The Origins of ISIS: A Radical Brand of Islam at War with Modernity

(Project Syndicate) Shlomo Ben-Ami - The Islamic State (ISIS) is a symptom of a deeper malady. The fundamental problem consists of an existential struggle between utterly dysfunctional states and an obscenely savage brand of theocratic fanaticism. With most Middle East regimes having exhausted their limited stores of legitimacy, Israel, Iran, and Turkey - all non-Arab-majority countries - are probably the region's only genuinely cohesive nation-states.
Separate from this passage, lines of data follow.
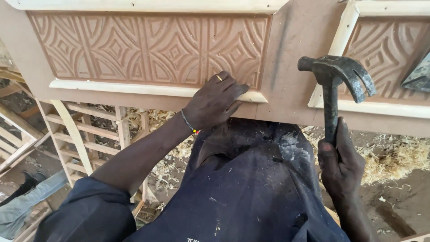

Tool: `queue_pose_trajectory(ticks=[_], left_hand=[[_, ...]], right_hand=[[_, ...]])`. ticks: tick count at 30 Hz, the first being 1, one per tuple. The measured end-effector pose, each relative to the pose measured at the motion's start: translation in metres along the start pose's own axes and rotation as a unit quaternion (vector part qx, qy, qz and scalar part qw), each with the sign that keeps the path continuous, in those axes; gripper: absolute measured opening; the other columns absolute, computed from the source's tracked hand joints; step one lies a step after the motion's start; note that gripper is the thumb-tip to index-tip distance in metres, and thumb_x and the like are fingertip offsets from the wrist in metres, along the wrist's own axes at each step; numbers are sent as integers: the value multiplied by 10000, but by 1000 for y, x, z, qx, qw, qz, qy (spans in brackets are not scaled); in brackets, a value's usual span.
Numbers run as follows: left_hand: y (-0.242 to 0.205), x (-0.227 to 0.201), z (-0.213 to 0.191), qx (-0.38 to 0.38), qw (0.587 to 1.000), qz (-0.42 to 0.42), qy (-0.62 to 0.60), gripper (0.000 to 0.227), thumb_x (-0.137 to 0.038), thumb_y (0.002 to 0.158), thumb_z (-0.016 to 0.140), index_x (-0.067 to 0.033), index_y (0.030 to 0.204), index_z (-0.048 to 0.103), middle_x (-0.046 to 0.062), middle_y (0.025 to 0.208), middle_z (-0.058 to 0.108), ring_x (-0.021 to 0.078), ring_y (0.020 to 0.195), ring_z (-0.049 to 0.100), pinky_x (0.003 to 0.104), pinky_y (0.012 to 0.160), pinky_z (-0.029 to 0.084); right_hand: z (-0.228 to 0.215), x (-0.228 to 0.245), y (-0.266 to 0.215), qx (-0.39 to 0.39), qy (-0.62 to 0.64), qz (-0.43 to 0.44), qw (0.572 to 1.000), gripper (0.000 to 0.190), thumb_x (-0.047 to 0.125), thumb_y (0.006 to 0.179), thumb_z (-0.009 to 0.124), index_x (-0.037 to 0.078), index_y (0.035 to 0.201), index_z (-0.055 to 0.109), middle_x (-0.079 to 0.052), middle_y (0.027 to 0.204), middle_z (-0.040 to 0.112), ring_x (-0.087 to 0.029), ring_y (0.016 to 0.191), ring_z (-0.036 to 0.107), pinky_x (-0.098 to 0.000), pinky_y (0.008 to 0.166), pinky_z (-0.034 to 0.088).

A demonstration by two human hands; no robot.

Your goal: Measuring, cutting, and nailing decorative wooden trim onto a door panel in a workshop.

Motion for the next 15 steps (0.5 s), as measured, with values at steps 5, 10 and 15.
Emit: queue_pose_trajectory(ticks=[5,10,15], left_hand=[[1,2,2,-3,1000,11,-8,419,-89,939,767,-12,1290,551,154,1029,599,350,967,537,468,850,470],[-1,-2,0,-1,1000,24,-5,367,-123,956,714,-4,1274,573,160,1018,603,375,939,525,494,866,449],[0,-1,-5,-58,997,53,-17,295,-169,915,723,-26,1146,609,159,906,581,404,947,596,483,820,518]], right_hand=[[0,0,5,12,-4,5,1000,603,247,1102,532,-6,1635,410,-97,943,655,-160,706,567,-345,659,493],[14,18,-22,-12,42,26,999,663,360,1067,480,-3,1615,393,-28,722,593,-104,483,510,-266,460,463],[63,20,-63,-56,298,96,948,572,265,1075,471,17,1582,377,-101,650,501,-120,439,447,-240,380,408]])
Point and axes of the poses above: each hand's wrist, its own y-axis towards the middle knuckle, its own z-axis out of the palm, x = y × z, the point moved 6 cm from there along y, towards the middle knuckle
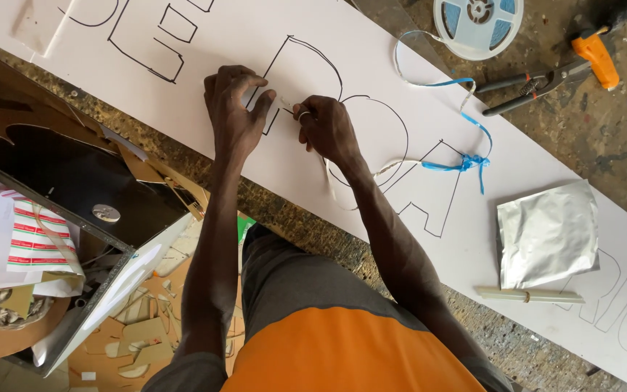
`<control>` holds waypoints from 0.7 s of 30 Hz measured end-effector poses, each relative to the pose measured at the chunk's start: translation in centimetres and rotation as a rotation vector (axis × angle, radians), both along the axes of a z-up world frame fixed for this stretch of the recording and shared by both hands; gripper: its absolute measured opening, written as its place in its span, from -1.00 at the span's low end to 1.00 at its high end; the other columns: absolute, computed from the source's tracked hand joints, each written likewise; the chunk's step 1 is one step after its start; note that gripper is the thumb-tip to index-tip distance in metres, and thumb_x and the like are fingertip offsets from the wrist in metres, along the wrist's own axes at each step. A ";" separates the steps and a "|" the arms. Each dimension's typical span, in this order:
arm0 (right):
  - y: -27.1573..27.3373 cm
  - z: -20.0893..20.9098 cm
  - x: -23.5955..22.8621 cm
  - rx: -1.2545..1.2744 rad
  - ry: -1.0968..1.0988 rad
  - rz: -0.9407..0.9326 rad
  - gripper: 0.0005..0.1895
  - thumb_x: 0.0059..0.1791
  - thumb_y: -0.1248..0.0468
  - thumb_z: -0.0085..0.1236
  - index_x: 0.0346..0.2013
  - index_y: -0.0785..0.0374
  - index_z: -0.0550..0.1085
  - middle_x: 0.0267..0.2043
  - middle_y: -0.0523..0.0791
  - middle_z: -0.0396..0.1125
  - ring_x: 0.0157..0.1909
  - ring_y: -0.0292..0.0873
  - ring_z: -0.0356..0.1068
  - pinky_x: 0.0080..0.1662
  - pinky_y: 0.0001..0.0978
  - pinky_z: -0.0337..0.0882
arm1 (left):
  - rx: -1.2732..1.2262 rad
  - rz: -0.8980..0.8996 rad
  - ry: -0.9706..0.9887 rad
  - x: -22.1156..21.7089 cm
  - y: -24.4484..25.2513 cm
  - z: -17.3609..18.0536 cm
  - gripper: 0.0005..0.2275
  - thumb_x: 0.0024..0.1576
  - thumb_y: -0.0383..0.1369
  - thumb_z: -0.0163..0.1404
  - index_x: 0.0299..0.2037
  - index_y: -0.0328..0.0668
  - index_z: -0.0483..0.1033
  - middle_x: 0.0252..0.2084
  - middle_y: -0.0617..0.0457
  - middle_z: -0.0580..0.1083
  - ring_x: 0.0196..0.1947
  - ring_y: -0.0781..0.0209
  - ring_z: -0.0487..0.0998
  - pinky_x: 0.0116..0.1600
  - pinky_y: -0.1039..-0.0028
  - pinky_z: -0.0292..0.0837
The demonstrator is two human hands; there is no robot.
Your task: The person retrieves a small bag of components from a drawer and places it on a workbench. They then use pliers to cut a length of LED strip and proceed to bend and fit the strip along the outlines of letters drawn on a large white board.
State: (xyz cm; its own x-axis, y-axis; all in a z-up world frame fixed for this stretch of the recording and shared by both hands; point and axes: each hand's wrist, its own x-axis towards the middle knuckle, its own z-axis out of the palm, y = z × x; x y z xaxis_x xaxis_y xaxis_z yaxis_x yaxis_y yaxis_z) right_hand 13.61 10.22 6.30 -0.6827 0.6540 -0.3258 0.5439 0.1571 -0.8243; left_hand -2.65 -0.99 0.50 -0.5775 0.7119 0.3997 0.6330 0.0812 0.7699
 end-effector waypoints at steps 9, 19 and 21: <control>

For years, key states in the region like Saudi Arabia and Qatar have essentially paid protection money to jihadists. The Arab fundamentalist monarchies played a role in reviving the seventh-century vision that ISIS (and others) seek to realize. ISIS' army of psychopaths and adventurers was launched as a "startup" by Sunni magnates in the Gulf who envied Iran's success with its Lebanese Shia proxy, Hizbullah. The Arab Middle East is not susceptible to quick fixes. It requires profound indigenous change that might take the better part of this century to produce. For now, turning the caliphate into yet another failed state in the region seems to be the best possible outcome. The writer, a former Israeli foreign minister, is vice president of the Toledo International Center for Peace in Spain.